If your baby is in the process of being born at home or on your way to hospital, you or your birth partner will need to call 999. They will guide you through exactly what to do and will dispatch an ambulance to wherever you are located. 

Can cord blood be collected at a home birth?

Yes, cord blood can be collected at a home birth. If you have chosen stem cell storage with Smart Cells, we provide you with the cord blood stem cell collection kit that your assigned phlebotomist will use to collect the sample after birth. They can perform this at a home birth just the same as they would at a hospital birth. The midwife may also provide assistance with the collection process and will ensure that the collection doesn’t interfere with the golden hour that you are experiencing with your baby after their birth.
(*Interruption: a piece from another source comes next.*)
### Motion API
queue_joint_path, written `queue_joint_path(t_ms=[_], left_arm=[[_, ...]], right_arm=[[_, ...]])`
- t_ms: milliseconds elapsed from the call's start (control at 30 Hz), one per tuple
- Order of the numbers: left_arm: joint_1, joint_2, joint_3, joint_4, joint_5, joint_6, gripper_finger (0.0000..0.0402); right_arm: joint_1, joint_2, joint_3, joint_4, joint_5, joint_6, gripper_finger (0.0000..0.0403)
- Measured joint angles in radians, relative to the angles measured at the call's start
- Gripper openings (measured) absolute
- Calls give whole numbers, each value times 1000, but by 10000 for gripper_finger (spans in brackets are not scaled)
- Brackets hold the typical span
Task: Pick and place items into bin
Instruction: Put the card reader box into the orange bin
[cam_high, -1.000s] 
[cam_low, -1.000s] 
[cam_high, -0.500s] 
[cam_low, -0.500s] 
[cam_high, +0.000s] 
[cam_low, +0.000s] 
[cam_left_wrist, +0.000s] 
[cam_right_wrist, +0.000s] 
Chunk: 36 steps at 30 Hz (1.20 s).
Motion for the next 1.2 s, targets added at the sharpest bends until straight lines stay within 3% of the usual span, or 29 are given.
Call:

The sample will then be collected by a courier and transported to our laboratory for processing and storage as with any other birth.

If you have any questions about how cord blood collection and stem cell storage will work for you and your family, please do get in touch with our team.

What do I need for a home birth?

In reality, aside from a few extra towels, a hospital bag in case of transfer and something warm for your baby to wear after arrival, there is very little you really need for a home birth. However, there are plenty of things that you may like to have prepared for your home birth:

  • Birth pool – some women choose to use water for pain relief during labour and birth. While you can use a bath in labour, you will require a birth pool for the birth itself which you may need to hire privately or from your local hospital, if offered in your area, complete with a liner and birth pool kit, or you may need to buy one yourself.
  • Pain relief – paracetamol, TENS machine and hot water bottle are good options.
  • Waterproof sheet(s) – this is useful for your bed, sofa or floor, depending on where you choose to give birth and move afterwards.
  • Blankets – for you and baby, to keep you warm after birth, especially if you’ve just got out of the water.
  • Hat – for baby after birth. It’s important not to let their temperature drop.
  • Flannels – these can be used on your forehead to cool you during birth or as cold compresses on your perineum.
  • Food and drink – labour is hungry work and can take a long time! Your midwives will advise you to snack throughout and to keep well hydrated. It may also be a good idea to provide snacks and drinks, such as having the kettle ready, for the midwives too.
  • Torch/light – you may want low lighting during the birth if you are practising hypnobirthing, so this will allow your midwives to check you if necessary during labour and after the birth. If you require stitches, this will also help the midwives to see better.
  • Mirror – some women like to be able to see how baby is doing while crowning, and the midwives may use it too if you’re in a birth pool.
  • Music – many families like to choose their own playlist to invigorate or relax them during the different stages of labour and birth.
  • Aromatherapy – scented oils can provide relaxation, relief or energy during labour to help women get into the zone.

Overall, a home birth can offer a unique and personalised experience, and can be a safe and viable option for women with a low-risk pregnancy. With the support of a midwife and careful preparation, you can enjoy a positive and memorable birth experience in the comfort of your own home. And with the option to collect and bank your baby’s cord blood, you can also take steps to safeguard your family’s health and wellbeing for the future.